Trump promises to slam a 100-percent tariff on [Update:] imported cars made in Chinese-owned factories in Mexico. He announced this not to a group of prospective car buyers but to a group of car makers. So what else is new? Car buyers, who outnumber the well-organized car makers but are not themselves organized, would have to pay more for cars they do not want if Trump got his way. That’s the point.
This is America first? No, it is not. It is “An Interest Group Whose Votes I Want” First versus everyone else. That’s always the case with protectionism. Stopping consumers from buying whatever they want helps some (in the short term) at the expense of the rest. Calling the favored group “America” is self-serving special pleading. Trump’s good at that. He thinks he knows better than you.
Trump is just another special-interest-pandering politician. Many people are fine with that because they misunderstand markets and dislike foreigners. But as Adam Smith taught us long ago, the wealth of a nation is determined by the people’s free access to the world’s products and not by how much they are cut off from those products. We produce to consume. We don’t consume to produce.

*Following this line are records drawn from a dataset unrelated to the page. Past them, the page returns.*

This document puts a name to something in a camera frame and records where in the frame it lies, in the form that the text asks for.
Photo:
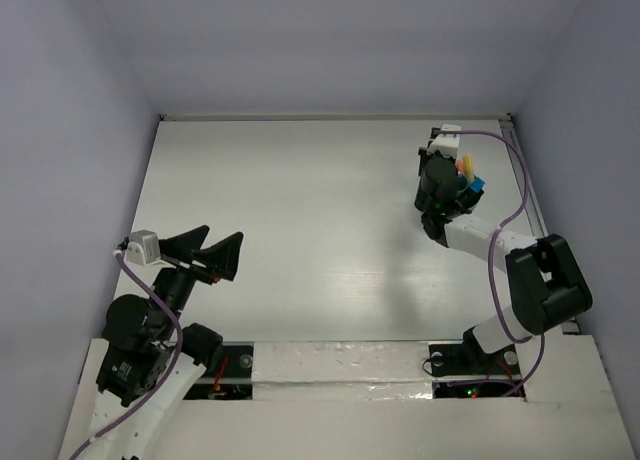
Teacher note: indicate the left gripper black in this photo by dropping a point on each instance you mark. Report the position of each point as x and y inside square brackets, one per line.
[191, 265]

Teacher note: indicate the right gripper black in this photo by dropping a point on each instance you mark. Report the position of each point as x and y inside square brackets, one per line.
[425, 158]

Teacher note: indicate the yellow translucent marker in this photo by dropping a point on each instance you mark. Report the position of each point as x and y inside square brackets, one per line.
[468, 167]

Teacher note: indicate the teal round pen holder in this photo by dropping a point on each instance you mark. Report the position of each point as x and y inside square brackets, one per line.
[467, 199]

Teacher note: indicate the blue black highlighter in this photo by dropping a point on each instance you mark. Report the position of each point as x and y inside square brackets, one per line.
[477, 185]

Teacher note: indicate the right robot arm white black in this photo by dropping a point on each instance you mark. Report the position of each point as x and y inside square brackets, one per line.
[536, 283]

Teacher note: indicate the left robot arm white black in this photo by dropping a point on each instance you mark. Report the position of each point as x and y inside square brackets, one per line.
[152, 361]

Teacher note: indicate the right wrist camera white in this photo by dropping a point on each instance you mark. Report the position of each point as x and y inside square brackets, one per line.
[447, 143]

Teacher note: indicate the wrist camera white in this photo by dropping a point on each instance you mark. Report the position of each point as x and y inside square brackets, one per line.
[447, 143]
[140, 248]

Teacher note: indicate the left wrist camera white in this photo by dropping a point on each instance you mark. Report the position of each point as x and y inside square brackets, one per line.
[140, 248]

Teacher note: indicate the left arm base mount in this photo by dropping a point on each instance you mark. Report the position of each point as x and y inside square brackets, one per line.
[230, 379]

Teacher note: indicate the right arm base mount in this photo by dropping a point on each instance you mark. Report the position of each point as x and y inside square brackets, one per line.
[483, 363]

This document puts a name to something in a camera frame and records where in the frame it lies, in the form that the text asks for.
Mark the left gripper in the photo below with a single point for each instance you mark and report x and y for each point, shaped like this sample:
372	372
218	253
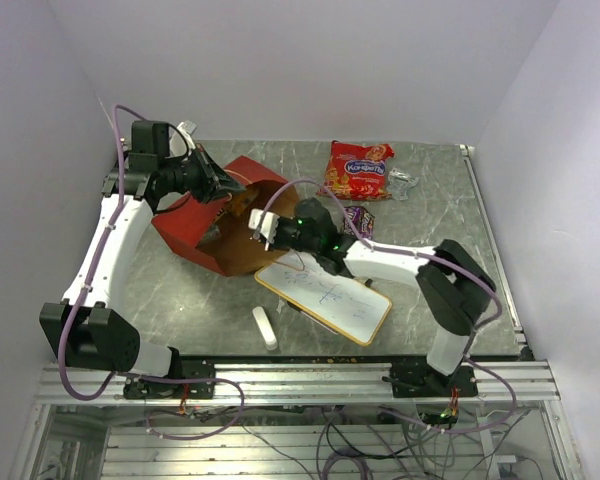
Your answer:
212	179

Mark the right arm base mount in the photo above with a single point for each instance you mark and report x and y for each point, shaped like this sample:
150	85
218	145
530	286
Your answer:
413	377

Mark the red paper bag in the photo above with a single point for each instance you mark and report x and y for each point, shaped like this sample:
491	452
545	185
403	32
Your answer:
236	253

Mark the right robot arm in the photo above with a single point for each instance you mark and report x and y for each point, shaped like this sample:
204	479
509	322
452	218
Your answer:
456	289

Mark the silver foil snack packet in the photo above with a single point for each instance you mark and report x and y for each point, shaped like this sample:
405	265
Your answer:
400	183

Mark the aluminium rail frame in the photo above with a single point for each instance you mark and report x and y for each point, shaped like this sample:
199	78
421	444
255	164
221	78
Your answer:
304	418

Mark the small whiteboard orange frame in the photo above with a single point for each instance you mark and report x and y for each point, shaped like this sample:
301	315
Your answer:
345	306

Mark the purple candy packet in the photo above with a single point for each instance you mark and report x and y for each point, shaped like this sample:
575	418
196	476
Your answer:
362	220

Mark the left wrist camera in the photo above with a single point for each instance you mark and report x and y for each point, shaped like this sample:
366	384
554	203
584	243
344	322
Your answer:
181	141

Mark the red candy snack bag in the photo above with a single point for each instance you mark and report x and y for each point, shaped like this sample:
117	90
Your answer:
356	172

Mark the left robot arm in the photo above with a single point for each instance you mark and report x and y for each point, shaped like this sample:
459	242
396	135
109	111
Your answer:
86	328

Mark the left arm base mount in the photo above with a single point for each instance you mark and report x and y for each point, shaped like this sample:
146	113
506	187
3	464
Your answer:
195	379

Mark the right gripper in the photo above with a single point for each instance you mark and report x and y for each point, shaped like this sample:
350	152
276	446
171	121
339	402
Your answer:
283	220

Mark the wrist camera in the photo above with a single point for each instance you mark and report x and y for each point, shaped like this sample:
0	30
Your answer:
263	226
181	141

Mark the dark snack packets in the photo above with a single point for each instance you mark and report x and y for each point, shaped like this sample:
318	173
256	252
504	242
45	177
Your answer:
213	233

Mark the white marker eraser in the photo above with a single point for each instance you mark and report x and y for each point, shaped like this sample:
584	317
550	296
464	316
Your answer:
265	328

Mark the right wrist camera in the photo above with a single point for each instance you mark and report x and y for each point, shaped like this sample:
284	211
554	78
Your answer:
263	226

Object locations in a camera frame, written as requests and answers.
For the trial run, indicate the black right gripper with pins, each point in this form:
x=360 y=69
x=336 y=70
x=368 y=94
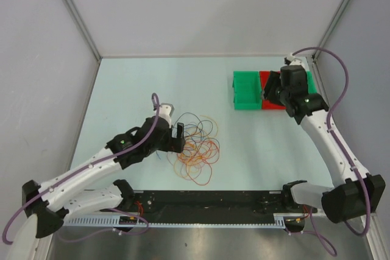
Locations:
x=273 y=80

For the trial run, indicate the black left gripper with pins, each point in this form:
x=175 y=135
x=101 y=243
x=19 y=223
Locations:
x=174 y=144

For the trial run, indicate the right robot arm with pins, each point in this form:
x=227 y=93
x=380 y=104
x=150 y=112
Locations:
x=355 y=192

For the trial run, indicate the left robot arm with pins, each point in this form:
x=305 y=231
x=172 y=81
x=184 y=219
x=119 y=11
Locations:
x=50 y=204

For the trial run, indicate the red bin middle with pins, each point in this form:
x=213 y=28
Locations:
x=265 y=104

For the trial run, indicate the green bin left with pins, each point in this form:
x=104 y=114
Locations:
x=247 y=90

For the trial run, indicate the green bin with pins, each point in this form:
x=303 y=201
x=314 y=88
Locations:
x=247 y=90
x=311 y=84

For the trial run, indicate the green bin right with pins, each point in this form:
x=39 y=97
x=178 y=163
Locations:
x=311 y=84

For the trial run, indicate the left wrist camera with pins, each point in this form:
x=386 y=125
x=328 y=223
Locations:
x=166 y=111

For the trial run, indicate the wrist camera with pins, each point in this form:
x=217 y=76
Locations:
x=166 y=111
x=291 y=59

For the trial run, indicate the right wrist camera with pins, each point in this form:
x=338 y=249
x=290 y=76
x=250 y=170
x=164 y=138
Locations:
x=291 y=59

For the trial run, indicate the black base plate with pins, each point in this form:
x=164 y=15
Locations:
x=210 y=206

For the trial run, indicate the slotted cable duct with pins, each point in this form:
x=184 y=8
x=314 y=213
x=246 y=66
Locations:
x=120 y=221

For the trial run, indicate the aluminium frame post right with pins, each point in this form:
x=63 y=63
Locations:
x=335 y=20

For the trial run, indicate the aluminium frame post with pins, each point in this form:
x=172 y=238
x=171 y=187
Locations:
x=82 y=28
x=335 y=20

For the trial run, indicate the aluminium frame post left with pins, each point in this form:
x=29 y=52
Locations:
x=82 y=28

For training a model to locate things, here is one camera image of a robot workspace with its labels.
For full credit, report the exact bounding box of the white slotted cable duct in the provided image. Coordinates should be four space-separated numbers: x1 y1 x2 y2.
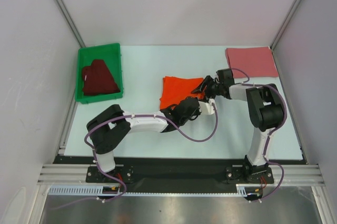
48 184 264 197

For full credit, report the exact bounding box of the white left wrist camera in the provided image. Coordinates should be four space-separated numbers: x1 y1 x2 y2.
199 99 216 115

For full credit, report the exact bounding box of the dark red t-shirt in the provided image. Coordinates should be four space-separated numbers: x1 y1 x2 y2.
82 59 120 96

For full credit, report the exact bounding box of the aluminium frame rail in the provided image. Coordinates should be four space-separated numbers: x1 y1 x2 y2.
37 164 325 186

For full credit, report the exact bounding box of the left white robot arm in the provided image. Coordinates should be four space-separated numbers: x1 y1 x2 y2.
86 97 201 182

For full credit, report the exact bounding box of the green plastic bin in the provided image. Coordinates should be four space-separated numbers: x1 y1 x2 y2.
75 43 124 104

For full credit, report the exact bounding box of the folded pink t-shirt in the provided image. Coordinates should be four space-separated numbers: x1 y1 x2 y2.
225 47 279 79

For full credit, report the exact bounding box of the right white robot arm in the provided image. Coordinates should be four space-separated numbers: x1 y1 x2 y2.
192 68 287 183

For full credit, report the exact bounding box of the orange t-shirt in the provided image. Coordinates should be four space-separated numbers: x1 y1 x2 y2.
160 76 204 110

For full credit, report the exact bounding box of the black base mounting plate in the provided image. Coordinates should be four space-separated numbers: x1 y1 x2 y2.
54 156 274 193

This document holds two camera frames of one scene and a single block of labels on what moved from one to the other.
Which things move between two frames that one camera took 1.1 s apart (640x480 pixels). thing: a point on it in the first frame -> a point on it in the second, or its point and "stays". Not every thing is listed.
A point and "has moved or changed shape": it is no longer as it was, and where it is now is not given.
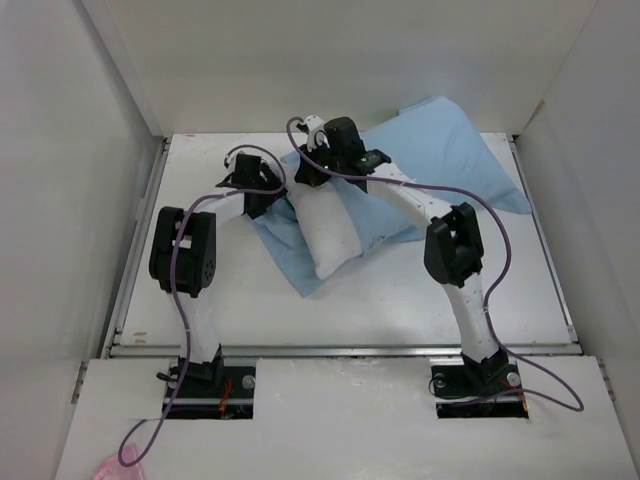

David Friedman cleverly points out that cars can be produced in two ways: the old-fashioned factory way and by, say, growing grain, loading it on ships headed to, say, Japan, and welcoming the returning car-laden ships. Both production methods are legitimate, and which one prevails should be left to free people making choices in a spontaneously ordered marketplace. Trump obviously never learned about the law of comparative advantage.